Chapter 10

Chapter Ten

A fter pickleball, Janet suggested we all stop for drinks, and I badly needed one, so we did. On the drive over, I decided I needed reinforcements, so I called Ralph to join us. It was a new place called the Axe 2 Grinder. The reviews said the food was edible; the drinks were cheap, and they had axe throwing, which for some reason sounded like a good idea at the time.

While Ralph and I grabbed a table, Jack went to fetch a bucket of beer at the bar and Janet went to get the waivers for the throwing cage. It was like a batting cage, except instead of swinging at baseballs with a bat, you hurl axes at chunks of wood with a bullseye painted on them.

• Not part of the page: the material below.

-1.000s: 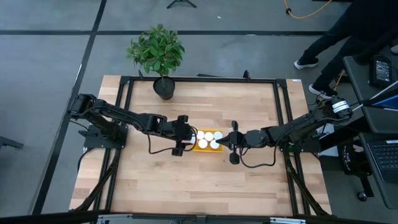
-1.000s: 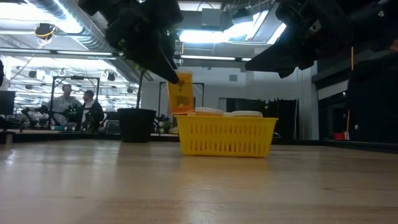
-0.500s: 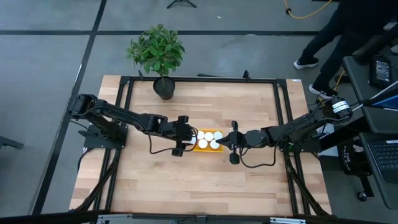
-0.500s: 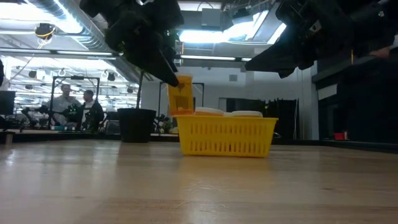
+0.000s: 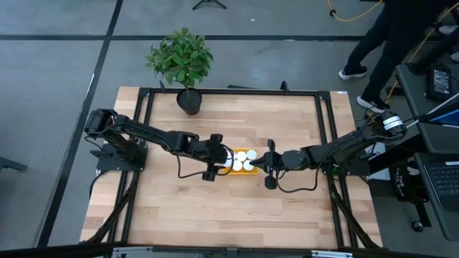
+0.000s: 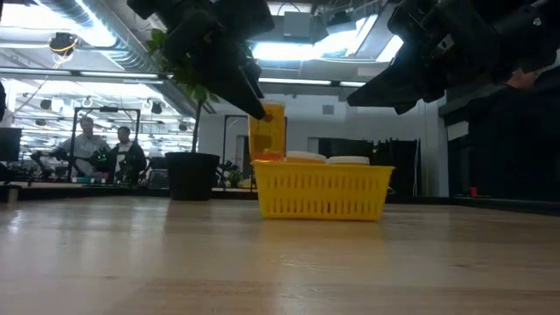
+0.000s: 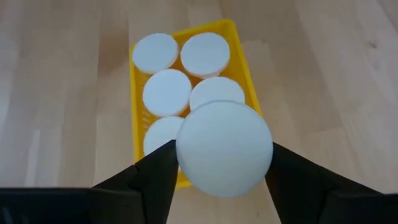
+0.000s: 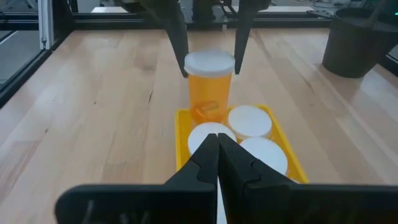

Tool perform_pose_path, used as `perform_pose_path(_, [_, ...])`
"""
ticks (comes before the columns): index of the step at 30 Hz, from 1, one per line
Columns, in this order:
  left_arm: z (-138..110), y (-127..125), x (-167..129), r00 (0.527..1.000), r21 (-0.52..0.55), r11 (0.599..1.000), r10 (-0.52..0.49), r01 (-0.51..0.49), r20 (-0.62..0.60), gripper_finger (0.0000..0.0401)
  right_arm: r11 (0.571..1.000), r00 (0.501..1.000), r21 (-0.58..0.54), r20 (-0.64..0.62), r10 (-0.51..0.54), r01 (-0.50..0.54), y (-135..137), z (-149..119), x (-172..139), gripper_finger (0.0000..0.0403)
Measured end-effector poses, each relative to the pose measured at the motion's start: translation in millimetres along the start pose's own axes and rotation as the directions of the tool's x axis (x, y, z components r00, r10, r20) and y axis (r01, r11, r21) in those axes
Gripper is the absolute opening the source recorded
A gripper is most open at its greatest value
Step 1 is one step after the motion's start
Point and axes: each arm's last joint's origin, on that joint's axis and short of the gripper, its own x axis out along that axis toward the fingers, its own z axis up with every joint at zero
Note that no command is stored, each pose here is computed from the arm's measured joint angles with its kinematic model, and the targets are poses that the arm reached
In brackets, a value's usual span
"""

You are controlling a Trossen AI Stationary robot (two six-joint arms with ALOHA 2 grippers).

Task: Pick and place pill bottles into a basket
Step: Put the orange pill bottle into the yellow bin

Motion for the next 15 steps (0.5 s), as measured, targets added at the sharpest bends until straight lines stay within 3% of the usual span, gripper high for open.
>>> perform_pose_path(15, [0.6, 1.8, 8.1, 1.0, 0.026, 1.0, 0.005, -0.005, 0.016, 0.0216, 1.0, 1.0, -0.001, -0.003, 0.0, 0.0, -0.1, -0.3, 0.0, 0.0004])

While we were still alone, Ralph leaned in close. “So let me get this straight. Janet and Jack. They’re together together?”

“Well, not together together. Just together, I think. Janet told me they were only hanging out.”

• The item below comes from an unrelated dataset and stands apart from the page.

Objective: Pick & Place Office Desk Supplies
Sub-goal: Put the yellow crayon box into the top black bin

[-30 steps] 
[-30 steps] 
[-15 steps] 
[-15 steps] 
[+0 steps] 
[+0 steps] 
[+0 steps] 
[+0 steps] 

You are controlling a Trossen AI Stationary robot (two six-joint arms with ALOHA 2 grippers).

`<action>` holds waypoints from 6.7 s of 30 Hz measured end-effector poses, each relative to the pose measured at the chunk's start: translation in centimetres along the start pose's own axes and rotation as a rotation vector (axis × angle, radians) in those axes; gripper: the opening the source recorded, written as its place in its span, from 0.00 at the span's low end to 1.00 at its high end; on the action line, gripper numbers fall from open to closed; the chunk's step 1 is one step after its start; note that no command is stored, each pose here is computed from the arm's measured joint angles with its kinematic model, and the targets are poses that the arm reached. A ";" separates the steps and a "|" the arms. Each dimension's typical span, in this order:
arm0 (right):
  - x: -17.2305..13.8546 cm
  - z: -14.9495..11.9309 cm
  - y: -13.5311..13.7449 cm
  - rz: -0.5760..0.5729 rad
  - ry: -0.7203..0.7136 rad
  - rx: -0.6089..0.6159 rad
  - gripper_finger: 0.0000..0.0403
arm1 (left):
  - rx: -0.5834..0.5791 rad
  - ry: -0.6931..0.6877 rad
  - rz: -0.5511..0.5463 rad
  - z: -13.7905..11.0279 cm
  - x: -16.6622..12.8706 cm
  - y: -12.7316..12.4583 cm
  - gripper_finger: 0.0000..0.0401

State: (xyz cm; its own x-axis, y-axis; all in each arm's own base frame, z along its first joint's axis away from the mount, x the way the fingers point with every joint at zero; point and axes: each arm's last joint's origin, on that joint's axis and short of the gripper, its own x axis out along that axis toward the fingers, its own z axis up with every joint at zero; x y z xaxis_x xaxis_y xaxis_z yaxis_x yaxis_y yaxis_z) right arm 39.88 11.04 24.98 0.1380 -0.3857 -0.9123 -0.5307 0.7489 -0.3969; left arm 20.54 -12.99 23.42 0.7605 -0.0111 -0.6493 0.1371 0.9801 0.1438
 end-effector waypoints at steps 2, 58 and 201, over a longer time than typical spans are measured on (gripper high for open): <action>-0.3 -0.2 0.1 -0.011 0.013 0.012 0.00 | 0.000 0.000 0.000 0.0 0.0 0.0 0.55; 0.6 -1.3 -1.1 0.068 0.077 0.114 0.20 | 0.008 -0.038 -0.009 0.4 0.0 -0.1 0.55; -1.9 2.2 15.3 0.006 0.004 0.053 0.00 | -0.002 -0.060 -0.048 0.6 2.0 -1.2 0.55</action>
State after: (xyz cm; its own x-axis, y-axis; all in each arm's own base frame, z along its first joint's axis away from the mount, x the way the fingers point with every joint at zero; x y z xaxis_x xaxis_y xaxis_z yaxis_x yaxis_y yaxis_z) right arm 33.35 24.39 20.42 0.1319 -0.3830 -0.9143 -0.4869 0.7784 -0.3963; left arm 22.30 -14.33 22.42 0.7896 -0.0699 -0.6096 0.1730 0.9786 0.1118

“You know it’s your fault, right? You were the one trying to get Janet to find someone to hook up with, and now it looks like she found someone. Karma.” Ralph was right. It was the Universe f-ing with me.

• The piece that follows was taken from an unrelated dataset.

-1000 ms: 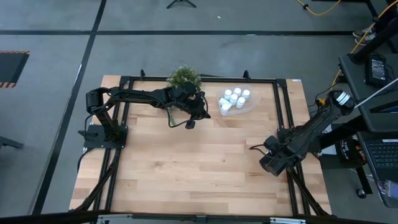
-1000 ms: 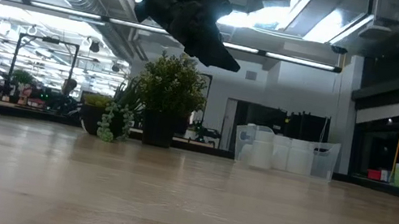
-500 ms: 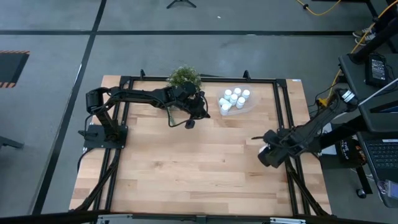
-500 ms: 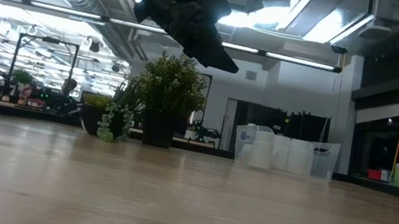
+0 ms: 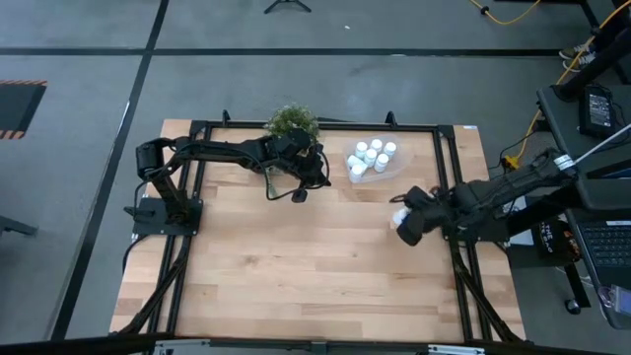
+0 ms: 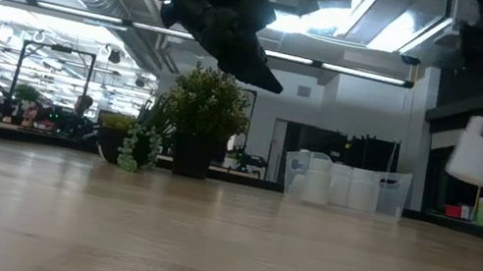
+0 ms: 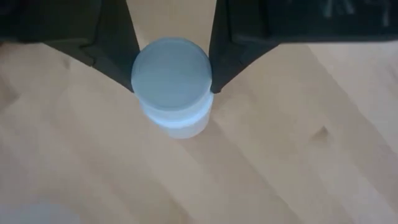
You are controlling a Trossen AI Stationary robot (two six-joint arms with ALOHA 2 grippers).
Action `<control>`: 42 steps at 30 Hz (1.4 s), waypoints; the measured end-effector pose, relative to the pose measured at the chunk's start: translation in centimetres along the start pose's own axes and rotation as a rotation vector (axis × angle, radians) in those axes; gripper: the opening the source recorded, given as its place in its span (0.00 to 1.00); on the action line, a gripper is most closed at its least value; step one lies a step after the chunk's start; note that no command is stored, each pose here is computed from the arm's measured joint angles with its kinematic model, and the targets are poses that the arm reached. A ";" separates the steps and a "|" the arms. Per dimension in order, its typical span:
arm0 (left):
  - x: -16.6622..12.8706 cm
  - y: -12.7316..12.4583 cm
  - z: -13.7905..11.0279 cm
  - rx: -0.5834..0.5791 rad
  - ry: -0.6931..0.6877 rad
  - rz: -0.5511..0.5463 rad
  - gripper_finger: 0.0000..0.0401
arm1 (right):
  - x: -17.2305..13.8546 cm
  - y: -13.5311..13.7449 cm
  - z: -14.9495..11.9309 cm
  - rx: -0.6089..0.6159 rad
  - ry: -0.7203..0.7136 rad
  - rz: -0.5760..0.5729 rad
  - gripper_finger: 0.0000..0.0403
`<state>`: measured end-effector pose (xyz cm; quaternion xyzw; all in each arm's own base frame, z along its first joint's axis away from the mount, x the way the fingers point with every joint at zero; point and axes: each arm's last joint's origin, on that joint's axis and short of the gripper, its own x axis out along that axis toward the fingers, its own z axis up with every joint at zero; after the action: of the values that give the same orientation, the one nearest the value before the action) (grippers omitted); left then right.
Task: Pick and place pill bottles into a basket
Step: Put the white pill bottle into the transparent bin
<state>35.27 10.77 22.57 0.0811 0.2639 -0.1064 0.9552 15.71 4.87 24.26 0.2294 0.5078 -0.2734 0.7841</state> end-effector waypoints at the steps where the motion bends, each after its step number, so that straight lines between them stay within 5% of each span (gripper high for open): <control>1: 0.0 0.0 0.0 -0.002 0.000 0.000 0.00 | -0.1 -0.1 0.5 -0.009 -0.013 0.001 0.38; 13: 0.0 0.3 0.7 0.021 -0.065 0.024 0.01 | -0.7 -1.1 7.0 -0.195 -0.165 -0.021 0.38; 23: -0.4 1.0 0.1 0.018 -0.041 0.037 0.01 | 0.8 -3.2 11.5 -0.290 -0.123 -0.155 0.38; 42: -0.4 1.0 0.1 0.011 -0.042 0.039 0.01 | 0.9 -2.8 16.5 -0.471 0.028 -0.198 0.38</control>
<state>35.24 11.76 22.98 0.0890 0.2417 -0.0910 0.9620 25.26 -7.91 29.49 -0.0065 0.5883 -0.2198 0.7782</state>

“I’m still not entirely sure how it happened,” I said. Which was the truth. I still couldn’t believe it myself. The boy who had traumatized me in high school, had resurfaced after twenty years, now an incredibly handsome, amazing, nice smelling man, and somehow, I, like a complete idiot, had aligned the stars, the sun, and the moon to create the perfect storm situation which brought Jack and Janet together.

“You have to do something,” Ralph said, stating the obvious. “They would be horrible together.”

“It would be a disaster,” I agreed.

“Jack Thompson is a complete asshole,” said Ralph.

“Once an asshole, always an asshole,” I agreed, though I still needed to investigate that assumption for myself.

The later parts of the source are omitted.